Task description:
From the entries below, give the number of lines where the word "robot" occurs, and nothing else.

Dataset records:
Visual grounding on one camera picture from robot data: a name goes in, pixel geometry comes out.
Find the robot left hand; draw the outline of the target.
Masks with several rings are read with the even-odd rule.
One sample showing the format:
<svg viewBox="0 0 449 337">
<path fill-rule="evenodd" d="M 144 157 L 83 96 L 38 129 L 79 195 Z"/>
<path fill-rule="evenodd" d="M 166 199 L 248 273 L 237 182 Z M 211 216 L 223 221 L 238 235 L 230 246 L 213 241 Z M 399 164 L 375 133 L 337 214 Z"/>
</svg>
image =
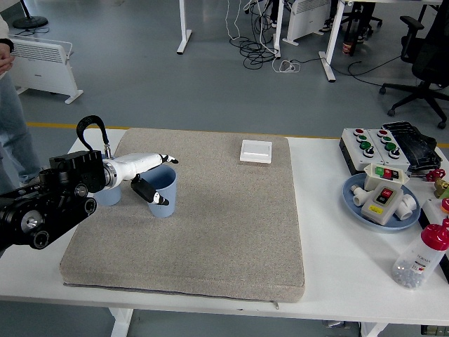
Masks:
<svg viewBox="0 0 449 337">
<path fill-rule="evenodd" d="M 131 153 L 114 159 L 103 159 L 102 162 L 105 170 L 105 190 L 115 188 L 126 180 L 130 181 L 133 191 L 150 204 L 162 206 L 170 204 L 168 199 L 162 197 L 140 175 L 150 169 L 159 167 L 165 162 L 177 164 L 176 158 L 168 154 Z"/>
</svg>

Your response:
2